**WHAT THIS TASK INVOLVES:** Quote the records below word for word, please, from the very first line through the one that contains "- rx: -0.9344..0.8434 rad", and nothing beyond it.

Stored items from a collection

BEGIN

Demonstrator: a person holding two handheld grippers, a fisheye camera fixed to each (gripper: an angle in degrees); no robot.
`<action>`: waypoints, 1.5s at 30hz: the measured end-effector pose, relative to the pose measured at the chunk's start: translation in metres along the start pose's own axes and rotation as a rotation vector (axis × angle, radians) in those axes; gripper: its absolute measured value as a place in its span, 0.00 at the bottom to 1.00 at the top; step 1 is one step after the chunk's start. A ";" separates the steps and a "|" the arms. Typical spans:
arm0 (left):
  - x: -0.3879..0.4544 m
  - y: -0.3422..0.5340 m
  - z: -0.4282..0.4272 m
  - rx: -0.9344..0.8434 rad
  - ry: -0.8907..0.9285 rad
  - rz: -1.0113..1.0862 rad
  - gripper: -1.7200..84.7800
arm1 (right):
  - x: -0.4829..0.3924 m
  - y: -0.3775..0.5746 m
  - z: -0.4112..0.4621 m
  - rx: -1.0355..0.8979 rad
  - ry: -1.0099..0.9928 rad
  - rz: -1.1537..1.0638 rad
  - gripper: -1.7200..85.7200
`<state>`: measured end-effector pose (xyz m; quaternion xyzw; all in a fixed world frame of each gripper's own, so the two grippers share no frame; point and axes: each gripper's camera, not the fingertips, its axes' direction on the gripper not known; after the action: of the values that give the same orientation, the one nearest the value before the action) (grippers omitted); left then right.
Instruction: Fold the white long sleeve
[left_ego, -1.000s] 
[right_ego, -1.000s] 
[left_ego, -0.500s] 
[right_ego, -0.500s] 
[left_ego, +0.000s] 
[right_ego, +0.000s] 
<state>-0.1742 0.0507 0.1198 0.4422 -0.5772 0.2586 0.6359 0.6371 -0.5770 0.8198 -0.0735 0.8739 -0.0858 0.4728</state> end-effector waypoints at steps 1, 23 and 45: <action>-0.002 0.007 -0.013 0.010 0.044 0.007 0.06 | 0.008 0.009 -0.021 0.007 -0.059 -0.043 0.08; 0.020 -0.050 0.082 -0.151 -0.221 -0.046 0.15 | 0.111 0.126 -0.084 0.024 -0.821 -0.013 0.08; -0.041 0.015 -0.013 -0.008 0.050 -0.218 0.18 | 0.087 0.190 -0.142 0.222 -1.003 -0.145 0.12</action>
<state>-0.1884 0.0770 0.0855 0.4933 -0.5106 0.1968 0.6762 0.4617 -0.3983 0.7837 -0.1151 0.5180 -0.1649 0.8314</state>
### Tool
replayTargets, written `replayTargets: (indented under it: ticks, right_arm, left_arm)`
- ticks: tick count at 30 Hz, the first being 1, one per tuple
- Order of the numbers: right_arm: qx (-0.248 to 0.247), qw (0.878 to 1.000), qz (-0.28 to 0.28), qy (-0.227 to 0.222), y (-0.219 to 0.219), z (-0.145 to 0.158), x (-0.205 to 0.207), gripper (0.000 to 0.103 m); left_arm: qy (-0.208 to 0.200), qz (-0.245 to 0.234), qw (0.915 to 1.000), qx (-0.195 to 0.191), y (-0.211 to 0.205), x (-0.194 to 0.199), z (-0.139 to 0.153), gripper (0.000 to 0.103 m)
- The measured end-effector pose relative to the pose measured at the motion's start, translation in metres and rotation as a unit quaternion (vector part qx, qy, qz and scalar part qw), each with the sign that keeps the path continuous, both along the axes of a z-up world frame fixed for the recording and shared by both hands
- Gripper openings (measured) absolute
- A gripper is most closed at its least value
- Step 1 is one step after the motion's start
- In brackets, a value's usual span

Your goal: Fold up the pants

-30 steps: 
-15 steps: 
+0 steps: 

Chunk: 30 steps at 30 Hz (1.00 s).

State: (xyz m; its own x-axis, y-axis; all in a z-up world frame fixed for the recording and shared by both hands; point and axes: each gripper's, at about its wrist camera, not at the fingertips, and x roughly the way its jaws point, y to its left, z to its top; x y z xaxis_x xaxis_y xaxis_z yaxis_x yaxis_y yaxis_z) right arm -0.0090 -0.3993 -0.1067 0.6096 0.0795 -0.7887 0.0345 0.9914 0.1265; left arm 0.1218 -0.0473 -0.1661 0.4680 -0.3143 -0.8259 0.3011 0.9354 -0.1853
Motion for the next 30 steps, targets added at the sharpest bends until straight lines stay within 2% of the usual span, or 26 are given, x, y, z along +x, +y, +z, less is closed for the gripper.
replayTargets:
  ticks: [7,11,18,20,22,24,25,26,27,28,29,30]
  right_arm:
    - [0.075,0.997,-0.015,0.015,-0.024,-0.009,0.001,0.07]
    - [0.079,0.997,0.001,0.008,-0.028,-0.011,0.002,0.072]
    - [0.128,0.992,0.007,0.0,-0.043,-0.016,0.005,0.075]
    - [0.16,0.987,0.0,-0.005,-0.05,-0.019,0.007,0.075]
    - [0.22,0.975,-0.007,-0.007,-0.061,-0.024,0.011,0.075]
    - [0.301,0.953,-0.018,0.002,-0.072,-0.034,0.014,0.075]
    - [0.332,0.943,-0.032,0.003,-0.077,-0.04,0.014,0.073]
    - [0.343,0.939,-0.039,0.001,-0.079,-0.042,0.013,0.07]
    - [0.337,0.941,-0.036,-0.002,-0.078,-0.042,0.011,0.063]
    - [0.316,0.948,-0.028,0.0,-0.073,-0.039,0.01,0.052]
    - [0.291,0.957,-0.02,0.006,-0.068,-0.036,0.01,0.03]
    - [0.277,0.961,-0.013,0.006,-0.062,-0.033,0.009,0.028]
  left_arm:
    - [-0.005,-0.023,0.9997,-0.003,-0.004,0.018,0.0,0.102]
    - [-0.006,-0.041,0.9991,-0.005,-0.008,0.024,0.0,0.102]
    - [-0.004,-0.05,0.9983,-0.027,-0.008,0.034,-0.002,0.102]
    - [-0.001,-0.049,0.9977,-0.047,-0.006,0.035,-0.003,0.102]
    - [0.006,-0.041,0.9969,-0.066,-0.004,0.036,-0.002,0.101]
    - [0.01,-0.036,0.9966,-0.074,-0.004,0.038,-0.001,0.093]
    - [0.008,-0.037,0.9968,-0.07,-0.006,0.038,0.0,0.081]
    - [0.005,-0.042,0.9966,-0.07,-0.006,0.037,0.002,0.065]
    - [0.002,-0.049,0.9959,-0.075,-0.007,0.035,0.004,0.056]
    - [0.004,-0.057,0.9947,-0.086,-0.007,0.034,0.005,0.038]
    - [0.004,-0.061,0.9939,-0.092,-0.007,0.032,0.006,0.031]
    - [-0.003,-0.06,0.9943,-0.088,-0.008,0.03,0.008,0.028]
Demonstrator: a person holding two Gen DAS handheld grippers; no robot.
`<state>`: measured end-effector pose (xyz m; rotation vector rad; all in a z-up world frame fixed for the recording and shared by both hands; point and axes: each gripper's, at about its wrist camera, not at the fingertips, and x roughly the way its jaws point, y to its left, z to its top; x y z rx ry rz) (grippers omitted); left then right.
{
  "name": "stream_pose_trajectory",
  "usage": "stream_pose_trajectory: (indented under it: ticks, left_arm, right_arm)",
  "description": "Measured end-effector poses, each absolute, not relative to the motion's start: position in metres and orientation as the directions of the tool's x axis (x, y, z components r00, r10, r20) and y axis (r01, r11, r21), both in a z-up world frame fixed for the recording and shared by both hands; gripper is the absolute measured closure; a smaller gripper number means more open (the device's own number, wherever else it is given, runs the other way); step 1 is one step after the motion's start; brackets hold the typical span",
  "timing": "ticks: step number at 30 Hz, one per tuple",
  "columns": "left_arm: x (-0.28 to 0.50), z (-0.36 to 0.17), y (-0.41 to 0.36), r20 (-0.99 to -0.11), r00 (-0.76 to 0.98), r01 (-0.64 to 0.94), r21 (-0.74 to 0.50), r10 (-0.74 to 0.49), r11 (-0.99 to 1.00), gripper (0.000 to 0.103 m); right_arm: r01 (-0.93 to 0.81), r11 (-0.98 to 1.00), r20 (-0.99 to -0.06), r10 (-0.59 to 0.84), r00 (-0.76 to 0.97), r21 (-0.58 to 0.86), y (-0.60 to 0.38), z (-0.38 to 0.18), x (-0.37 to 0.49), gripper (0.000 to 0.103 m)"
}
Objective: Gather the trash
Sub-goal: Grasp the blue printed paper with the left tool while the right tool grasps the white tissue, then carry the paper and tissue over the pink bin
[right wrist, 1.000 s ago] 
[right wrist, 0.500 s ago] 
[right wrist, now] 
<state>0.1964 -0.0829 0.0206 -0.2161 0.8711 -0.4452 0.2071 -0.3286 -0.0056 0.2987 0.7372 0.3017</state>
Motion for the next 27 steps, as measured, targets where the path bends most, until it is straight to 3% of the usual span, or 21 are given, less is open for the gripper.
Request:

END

**REPLY:**
Demonstrator: a person holding two handheld grippers, a fisheye camera fixed to each (gripper: an angle in degrees); no robot.
`<action>`: waypoints, 1.5s at 30hz: the measured end-effector pose, relative to the pose measured at the chunk's start: translation in metres along the start pose's own axes and rotation as a rotation vector (axis × angle, radians) in those axes; gripper: its absolute measured value as a place in its span, 0.00 at the bottom to 1.00 at the top; step 1 is one step after the chunk's start. A ";" separates the steps and a "|" the arms. Typical spans:
arm0 (left):
  - x: -0.3879..0.4544 m
  - y: -0.3422..0.5340 m
  - z: -0.4282..0.4272 m
  - rx: -0.9344..0.8434 rad

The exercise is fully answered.